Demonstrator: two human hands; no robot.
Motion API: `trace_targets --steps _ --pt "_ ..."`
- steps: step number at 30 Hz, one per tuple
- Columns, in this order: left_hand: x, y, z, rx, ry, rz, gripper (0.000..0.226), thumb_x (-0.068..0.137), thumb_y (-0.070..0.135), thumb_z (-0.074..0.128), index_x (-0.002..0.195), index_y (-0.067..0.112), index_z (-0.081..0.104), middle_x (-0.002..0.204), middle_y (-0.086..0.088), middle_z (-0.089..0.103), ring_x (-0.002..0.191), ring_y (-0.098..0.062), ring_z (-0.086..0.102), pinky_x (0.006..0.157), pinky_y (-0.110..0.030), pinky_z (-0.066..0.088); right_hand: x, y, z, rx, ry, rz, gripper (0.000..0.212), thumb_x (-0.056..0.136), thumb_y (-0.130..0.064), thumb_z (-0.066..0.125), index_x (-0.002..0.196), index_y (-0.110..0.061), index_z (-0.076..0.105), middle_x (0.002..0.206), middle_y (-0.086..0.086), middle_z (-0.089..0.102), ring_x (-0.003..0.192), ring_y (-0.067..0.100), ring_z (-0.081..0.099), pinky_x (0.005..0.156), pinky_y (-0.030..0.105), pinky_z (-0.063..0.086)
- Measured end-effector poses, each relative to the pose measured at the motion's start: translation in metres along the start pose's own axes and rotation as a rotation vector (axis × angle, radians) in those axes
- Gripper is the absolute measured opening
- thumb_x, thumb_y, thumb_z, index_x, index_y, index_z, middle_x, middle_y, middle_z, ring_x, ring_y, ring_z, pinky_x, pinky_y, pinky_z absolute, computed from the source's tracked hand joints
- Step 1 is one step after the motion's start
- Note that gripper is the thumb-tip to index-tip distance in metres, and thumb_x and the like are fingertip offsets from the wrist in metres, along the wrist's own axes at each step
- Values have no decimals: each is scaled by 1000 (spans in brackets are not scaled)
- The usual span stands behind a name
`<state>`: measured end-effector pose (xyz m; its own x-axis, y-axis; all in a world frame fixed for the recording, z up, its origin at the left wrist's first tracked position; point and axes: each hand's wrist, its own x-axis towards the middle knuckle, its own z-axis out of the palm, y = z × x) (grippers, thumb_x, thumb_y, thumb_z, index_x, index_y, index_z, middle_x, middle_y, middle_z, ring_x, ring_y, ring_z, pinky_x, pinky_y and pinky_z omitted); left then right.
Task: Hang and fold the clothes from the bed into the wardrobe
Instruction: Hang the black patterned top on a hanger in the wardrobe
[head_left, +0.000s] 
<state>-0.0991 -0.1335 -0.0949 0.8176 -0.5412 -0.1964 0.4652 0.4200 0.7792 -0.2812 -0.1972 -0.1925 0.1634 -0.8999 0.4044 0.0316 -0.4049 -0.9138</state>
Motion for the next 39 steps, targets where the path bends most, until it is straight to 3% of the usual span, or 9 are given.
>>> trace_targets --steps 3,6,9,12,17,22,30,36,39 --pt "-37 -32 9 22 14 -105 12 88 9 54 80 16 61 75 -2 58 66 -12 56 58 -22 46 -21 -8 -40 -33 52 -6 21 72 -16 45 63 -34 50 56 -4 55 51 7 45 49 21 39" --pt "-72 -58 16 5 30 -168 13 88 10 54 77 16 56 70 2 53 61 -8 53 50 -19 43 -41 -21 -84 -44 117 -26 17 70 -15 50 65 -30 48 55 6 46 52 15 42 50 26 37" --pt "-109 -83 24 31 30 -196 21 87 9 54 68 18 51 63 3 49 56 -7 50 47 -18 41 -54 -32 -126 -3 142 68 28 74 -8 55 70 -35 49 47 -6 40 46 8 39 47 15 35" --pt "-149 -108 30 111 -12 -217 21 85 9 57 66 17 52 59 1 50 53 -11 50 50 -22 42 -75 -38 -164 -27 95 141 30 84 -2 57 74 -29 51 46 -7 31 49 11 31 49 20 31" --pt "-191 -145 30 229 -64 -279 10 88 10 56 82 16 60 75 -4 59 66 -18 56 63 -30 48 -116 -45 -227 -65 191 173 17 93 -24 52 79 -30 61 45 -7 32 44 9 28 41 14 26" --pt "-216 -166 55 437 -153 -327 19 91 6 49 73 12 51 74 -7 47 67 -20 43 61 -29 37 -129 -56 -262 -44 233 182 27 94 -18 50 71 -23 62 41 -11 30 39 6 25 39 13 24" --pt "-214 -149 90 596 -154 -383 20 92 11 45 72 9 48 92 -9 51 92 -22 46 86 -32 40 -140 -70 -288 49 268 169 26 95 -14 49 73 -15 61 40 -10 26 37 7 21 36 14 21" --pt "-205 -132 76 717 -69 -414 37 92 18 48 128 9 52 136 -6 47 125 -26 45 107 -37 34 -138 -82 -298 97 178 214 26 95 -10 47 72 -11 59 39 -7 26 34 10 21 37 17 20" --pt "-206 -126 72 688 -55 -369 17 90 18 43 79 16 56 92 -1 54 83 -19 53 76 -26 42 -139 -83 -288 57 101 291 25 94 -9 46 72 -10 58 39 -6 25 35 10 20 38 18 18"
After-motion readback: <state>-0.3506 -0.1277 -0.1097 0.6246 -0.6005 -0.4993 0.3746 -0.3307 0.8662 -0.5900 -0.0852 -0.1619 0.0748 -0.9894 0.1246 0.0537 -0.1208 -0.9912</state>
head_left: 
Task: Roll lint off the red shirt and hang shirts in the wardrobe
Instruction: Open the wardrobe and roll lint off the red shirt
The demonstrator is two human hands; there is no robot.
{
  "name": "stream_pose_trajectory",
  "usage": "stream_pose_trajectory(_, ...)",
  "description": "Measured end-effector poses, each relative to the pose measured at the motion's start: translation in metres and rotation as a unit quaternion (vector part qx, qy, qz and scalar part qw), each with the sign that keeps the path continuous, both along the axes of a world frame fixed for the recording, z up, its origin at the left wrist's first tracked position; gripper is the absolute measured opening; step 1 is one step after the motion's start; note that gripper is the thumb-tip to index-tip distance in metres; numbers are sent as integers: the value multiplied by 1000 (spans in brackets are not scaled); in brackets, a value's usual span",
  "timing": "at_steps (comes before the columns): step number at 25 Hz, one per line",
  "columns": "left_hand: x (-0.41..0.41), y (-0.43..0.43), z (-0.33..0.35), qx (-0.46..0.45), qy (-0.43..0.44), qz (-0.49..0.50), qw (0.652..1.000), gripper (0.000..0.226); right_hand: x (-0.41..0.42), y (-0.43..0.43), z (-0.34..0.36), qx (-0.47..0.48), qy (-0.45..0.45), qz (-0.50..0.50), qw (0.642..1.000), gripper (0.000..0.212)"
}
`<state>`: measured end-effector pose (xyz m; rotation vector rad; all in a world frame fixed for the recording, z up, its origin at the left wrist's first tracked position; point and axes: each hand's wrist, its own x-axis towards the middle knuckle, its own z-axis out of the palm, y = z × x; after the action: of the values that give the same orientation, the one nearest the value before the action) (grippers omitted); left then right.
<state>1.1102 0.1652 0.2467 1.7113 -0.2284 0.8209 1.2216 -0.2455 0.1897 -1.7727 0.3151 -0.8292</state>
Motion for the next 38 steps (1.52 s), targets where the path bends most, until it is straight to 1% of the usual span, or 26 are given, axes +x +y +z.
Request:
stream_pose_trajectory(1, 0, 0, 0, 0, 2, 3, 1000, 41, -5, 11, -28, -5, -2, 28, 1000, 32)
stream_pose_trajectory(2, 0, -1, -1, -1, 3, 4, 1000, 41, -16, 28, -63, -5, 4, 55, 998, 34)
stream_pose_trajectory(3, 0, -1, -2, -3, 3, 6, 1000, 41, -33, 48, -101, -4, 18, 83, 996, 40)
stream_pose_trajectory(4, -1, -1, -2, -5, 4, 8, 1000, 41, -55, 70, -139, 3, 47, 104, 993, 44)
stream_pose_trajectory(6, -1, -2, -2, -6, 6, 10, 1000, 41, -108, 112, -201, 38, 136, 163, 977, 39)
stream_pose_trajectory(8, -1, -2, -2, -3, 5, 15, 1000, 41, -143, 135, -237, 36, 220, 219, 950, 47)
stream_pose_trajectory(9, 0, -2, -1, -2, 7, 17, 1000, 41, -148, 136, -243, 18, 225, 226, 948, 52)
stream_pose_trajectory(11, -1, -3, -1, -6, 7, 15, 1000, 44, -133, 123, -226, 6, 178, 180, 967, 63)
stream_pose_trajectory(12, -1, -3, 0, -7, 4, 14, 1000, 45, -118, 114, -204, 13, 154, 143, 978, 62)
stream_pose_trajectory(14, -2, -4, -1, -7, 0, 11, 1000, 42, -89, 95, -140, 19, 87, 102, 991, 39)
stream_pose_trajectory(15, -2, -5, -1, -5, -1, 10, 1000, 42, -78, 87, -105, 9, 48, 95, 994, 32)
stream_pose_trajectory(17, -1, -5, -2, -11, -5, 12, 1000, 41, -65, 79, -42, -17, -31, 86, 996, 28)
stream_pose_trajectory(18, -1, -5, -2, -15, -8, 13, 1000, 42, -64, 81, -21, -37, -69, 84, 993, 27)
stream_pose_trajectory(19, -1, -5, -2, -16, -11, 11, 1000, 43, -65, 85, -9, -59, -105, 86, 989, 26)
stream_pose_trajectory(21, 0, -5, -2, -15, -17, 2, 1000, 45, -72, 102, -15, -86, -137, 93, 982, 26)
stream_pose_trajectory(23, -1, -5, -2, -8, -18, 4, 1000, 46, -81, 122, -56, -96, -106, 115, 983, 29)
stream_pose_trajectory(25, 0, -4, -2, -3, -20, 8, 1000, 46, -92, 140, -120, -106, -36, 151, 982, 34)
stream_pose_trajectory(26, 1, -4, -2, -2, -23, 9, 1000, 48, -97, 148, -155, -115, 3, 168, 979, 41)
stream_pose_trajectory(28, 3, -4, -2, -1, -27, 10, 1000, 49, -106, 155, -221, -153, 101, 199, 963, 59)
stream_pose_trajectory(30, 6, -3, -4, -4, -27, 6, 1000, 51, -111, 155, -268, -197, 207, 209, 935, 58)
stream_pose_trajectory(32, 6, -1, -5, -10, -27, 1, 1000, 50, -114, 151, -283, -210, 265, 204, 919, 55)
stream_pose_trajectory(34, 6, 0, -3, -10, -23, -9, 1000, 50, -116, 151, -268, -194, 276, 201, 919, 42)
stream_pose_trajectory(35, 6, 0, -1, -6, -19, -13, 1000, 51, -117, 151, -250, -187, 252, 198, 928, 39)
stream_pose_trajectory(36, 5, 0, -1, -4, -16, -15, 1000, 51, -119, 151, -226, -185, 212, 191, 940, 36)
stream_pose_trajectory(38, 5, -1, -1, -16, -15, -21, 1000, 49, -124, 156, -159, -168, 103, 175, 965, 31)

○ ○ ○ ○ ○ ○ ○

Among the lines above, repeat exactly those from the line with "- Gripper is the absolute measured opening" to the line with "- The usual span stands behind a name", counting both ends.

- [EXERCISE SOLUTION]:
- Gripper is the absolute measured opening
- thumb_x, thumb_y, thumb_z, index_x, index_y, index_z, middle_x, middle_y, middle_z, ring_x, ring_y, ring_z, pinky_x, pinky_y, pinky_z absolute, computed from the source's tracked hand joints
- Step 1 is one step after the motion's start
- Note that gripper is the thumb-tip to index-tip distance in metres, and thumb_x and the like are fingertip offsets from the wrist in metres, along the wrist's own axes at each step
- Values have no decimals: each is scaled by 1000 (spans in brackets are not scaled)
- The usual span stands behind a name

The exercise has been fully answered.